А началось всё, пожалуй, с Кости. Точнее, с первого сентября в первом классе, когда нас с ним посадили за одну парту.

— Солнцева, — шутила наша первая учительница, молоденькая и улыбчивая Ольга Васильевна, — тебе по фамилии положено сидеть рядом с солнышком. Вершинин, согласен?

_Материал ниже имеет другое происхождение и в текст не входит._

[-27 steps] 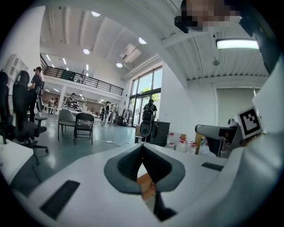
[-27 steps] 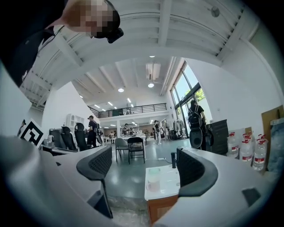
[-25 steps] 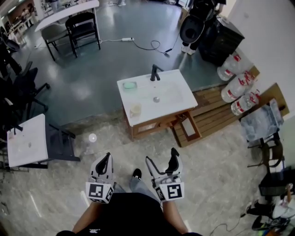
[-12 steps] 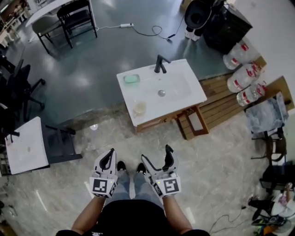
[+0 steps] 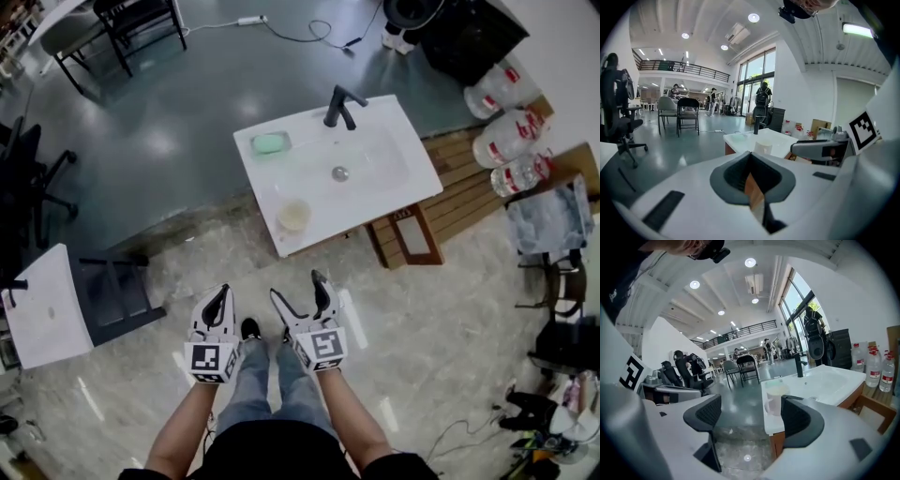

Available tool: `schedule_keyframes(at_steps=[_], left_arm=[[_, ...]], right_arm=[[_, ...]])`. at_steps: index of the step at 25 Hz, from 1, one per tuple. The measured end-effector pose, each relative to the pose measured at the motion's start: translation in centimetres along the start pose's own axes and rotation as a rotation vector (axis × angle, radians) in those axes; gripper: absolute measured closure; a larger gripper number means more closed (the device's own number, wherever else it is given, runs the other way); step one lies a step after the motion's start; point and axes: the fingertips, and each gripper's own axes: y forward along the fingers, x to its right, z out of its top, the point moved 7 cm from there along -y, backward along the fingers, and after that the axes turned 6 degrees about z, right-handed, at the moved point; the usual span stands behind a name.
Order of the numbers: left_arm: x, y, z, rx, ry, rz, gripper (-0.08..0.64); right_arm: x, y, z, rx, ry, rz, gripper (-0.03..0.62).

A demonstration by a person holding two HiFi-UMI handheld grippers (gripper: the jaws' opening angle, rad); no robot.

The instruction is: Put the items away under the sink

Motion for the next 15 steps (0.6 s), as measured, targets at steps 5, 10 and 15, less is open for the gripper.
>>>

Одноклассники хохотали, Костя краснел, как варёный рак, и мне тоже было неловко. И становилось не по себе каждый раз, когда кто-то позволял себе проходиться по его или моей фамилии, и тем более — по Костиной рыжей шевелюре. Она выделялась среди темноволосых и светлых макушек, будто огонёк костра в лесной чаще. А ещё фамилия Кости начиналась со слога «вер», и это казалось нашим одноклассникам очень смешным. «“Вер” — значит, “Веркин”!» — вопили мальчишки восторженно.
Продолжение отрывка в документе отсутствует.